Requirement = Beginning at the top of the data below, write out every line exactly until you reach the line with "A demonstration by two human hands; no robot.", and include that line.

### Data extract

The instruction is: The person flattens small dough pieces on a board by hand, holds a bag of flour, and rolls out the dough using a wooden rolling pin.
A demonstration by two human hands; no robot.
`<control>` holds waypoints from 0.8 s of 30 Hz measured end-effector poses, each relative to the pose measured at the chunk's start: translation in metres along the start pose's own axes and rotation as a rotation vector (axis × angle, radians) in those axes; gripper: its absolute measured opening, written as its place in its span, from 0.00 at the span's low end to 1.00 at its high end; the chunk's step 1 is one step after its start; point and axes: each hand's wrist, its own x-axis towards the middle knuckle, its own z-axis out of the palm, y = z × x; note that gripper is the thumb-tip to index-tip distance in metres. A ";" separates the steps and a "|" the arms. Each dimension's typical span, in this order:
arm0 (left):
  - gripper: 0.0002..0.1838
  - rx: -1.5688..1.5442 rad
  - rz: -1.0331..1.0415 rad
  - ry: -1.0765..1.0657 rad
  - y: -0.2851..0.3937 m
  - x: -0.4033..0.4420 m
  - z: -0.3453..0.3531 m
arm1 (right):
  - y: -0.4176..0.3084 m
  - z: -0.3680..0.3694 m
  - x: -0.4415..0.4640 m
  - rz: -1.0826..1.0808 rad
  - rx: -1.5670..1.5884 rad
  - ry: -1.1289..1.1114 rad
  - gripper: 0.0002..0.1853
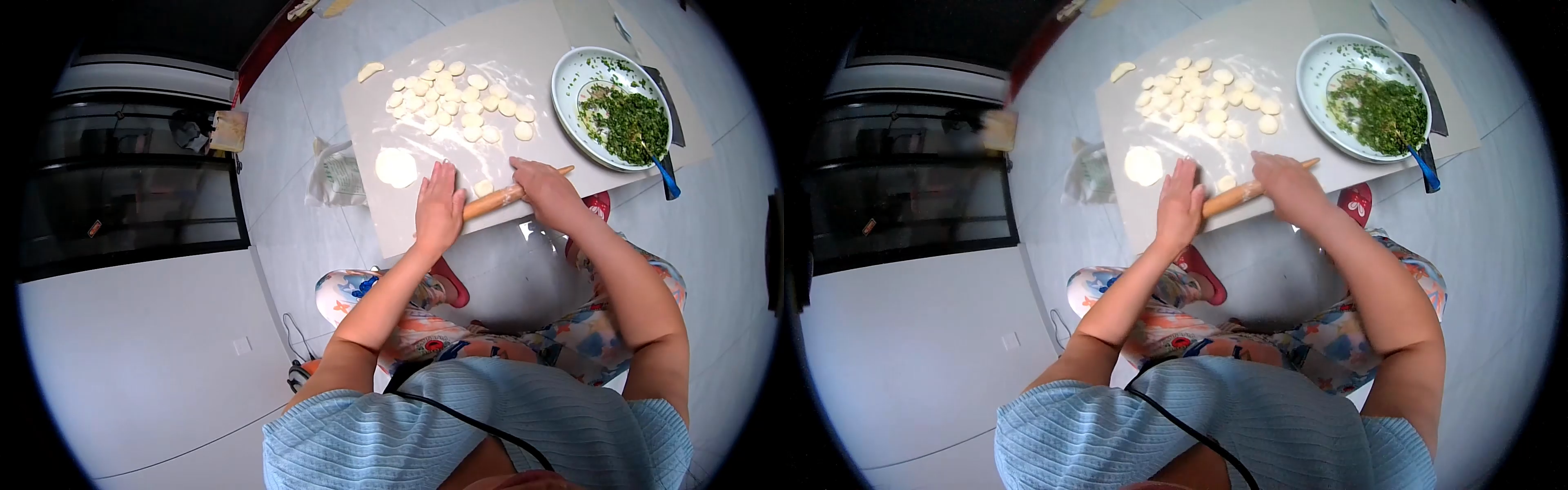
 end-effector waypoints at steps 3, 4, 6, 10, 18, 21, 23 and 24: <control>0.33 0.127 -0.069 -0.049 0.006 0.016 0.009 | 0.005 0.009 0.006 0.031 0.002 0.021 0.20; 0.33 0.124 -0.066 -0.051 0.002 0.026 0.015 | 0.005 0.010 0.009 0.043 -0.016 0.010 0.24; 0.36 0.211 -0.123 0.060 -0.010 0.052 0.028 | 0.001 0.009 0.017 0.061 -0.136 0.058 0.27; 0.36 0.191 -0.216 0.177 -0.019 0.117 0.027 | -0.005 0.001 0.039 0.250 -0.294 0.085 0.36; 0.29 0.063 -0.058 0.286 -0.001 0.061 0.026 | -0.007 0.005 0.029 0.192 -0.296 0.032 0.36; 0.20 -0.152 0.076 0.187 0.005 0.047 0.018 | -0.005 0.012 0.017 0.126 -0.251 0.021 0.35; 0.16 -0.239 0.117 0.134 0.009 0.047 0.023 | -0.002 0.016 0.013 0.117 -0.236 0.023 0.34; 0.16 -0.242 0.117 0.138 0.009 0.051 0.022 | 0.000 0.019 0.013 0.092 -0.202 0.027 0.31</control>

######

Task result =
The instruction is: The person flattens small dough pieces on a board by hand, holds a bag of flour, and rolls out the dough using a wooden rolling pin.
A demonstration by two human hands; no robot.

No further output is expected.